Further information for CREST members holding CDIs
-
Euroclear UK & International (EUI), the operator of the CREST system has arranged for voting instructions relating to CDIs held in CREST to be received via a third-party service provider, Broadridge Financial Solutions Limited (Broadridge). Further details on this service are set out in the "All you need know about SRD II in Euroclear UK & International" which can be found at webpage https://my.euroclear.com. Once registered, please see in particular the section entitled "CREST International Service – Proxy voting". CREST members can complete and submit proxy appointments (including voting instructions) electronically through Broadridge.
-
If you hold CDIs you will be required to make use of the Euroclear UK & International proxy voting service facilitated on EUI's behalf by Broadridge Global Proxy Voting service in order to receive AGM announcements and send back voting instructions as required.
-
To facilitate client set up, if you hold CDIs and wish to participate in the proxy voting service, you will need to complete the following documentation which can be found at the following web address: webpage https://my.euroclear.com.users/en/login.
-
Completed application forms should be returned to EUI by an authorised signatory with another relevant authorised signatory copied in for verification purposes using the following email address: [email protected].
-
Fully completed and returned application forms will be shared with Broadridge by EUI. Voting instructions cannot be changed or cancelled after Broadridge's voting deadline.

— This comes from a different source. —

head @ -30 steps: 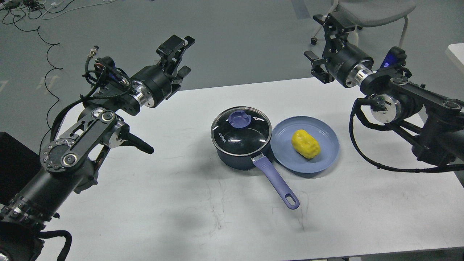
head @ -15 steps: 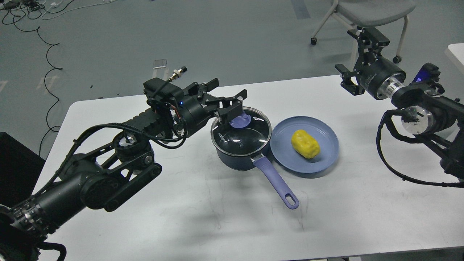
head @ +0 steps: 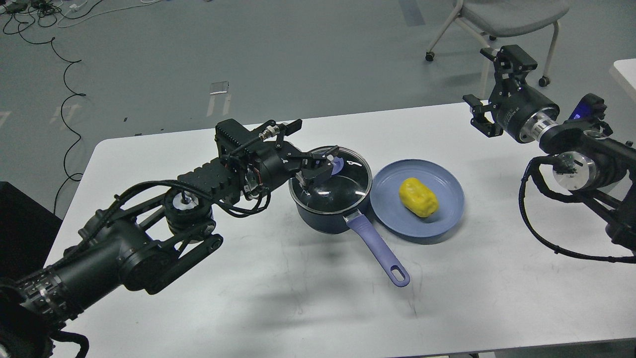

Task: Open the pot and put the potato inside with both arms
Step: 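Lower the left gripper onto the lid's blue knob and grasp it, then lift the lid off the saucepan and set it down nearer the robot, then release the lid and raise the left gripper away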

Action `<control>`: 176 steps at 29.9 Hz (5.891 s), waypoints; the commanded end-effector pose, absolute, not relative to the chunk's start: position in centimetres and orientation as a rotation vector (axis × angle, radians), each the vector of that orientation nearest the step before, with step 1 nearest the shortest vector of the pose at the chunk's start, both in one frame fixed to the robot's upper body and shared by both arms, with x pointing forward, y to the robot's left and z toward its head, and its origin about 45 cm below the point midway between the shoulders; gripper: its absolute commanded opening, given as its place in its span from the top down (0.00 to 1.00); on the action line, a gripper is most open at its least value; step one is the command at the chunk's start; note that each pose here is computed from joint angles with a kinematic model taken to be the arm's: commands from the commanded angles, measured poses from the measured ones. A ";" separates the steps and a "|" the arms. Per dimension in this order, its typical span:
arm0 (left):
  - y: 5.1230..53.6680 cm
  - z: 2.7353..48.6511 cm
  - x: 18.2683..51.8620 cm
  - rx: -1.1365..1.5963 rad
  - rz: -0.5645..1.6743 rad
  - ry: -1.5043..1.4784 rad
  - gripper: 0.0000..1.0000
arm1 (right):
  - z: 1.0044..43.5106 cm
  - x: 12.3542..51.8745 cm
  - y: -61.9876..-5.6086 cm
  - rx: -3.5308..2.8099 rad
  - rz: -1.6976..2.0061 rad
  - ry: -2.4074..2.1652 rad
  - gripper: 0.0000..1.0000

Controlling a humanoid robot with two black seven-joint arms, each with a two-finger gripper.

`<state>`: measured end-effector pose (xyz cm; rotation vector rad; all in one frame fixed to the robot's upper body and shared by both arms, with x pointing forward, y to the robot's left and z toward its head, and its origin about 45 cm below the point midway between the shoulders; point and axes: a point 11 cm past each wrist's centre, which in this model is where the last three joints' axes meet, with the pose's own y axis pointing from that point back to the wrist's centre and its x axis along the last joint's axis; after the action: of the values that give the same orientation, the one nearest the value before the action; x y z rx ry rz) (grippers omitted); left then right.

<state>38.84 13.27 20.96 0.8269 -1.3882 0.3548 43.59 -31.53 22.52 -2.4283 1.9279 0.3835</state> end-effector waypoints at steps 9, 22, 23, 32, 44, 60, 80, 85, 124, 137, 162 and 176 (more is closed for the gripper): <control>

This will enable Broadridge to contact you and share further detailed information on the service offering and initiate the process for granting your access to the Broadridge platform.
-
The voting service will process and deliver proxy voting instructions received in respect of CDIs on the Broadridge voting deadline date to Euroclear Bank by its cut-off and to agreed market requirements. The same voting options as described above for EB Participants will be available (i.e. electronic votes by means of Chair proxy appointments or appointing a third party proxy). Broadridge's voting instruction submission deadline will accordingly be earlier than the Euroclear Bank voting instruction submission deadline as set out in the notes to the Notice of AGM.
-
Voting instructions cannot be changed or cancelled after Broadridge's voting deadline. Neither is there a facility to offer a letter of representation or appoint a corporate representative other than through the submission of third party proxy appointment instructions.
-
CREST members with holdings of CDIs are strongly encouraged to familiarise themselves with the arrangements with Broadridge, including the voting deadlines and procedures and to take, as soon as possible, any further actions required by Broadridge before they can avail of this voting service.